Within the material below, transcribe exactly the lines from the one holding "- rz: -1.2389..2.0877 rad" through the one holding "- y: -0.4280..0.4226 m", keeping both ends and skipping the rest.

---------------

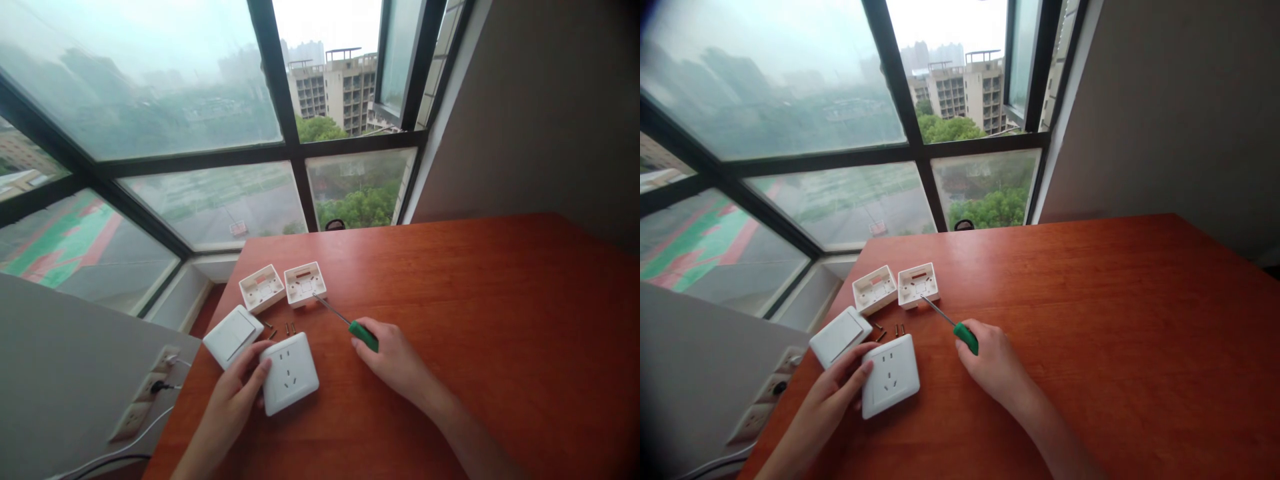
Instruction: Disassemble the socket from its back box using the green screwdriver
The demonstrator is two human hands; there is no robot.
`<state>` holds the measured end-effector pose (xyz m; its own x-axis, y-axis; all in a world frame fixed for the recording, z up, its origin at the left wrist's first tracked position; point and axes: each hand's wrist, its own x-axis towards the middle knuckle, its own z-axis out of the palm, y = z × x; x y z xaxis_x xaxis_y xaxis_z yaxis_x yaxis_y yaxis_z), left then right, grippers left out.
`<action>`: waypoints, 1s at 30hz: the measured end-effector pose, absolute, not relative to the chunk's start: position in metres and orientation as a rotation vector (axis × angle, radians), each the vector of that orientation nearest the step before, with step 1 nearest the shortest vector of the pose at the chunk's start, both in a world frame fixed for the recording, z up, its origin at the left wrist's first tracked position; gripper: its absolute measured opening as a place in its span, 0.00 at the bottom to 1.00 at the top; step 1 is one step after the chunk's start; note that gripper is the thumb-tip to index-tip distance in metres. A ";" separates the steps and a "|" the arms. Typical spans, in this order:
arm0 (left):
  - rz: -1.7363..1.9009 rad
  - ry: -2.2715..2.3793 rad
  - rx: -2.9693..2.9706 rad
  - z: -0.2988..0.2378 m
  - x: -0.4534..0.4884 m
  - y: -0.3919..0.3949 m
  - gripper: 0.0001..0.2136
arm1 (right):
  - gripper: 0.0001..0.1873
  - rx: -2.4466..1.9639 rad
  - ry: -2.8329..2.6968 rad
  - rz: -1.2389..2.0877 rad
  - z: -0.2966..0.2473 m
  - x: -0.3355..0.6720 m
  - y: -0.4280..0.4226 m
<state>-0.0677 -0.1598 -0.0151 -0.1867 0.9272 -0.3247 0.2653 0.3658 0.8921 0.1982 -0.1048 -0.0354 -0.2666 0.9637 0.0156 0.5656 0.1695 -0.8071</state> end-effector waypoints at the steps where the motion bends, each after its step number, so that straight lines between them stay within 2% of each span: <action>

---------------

■ Solution for this exercise
  - rz: -1.2389..2.0877 rad
  - z: -0.2966..0.2473 m
  - x: -0.3355..0.6720 m
  - y: -0.4280..0.4226 m

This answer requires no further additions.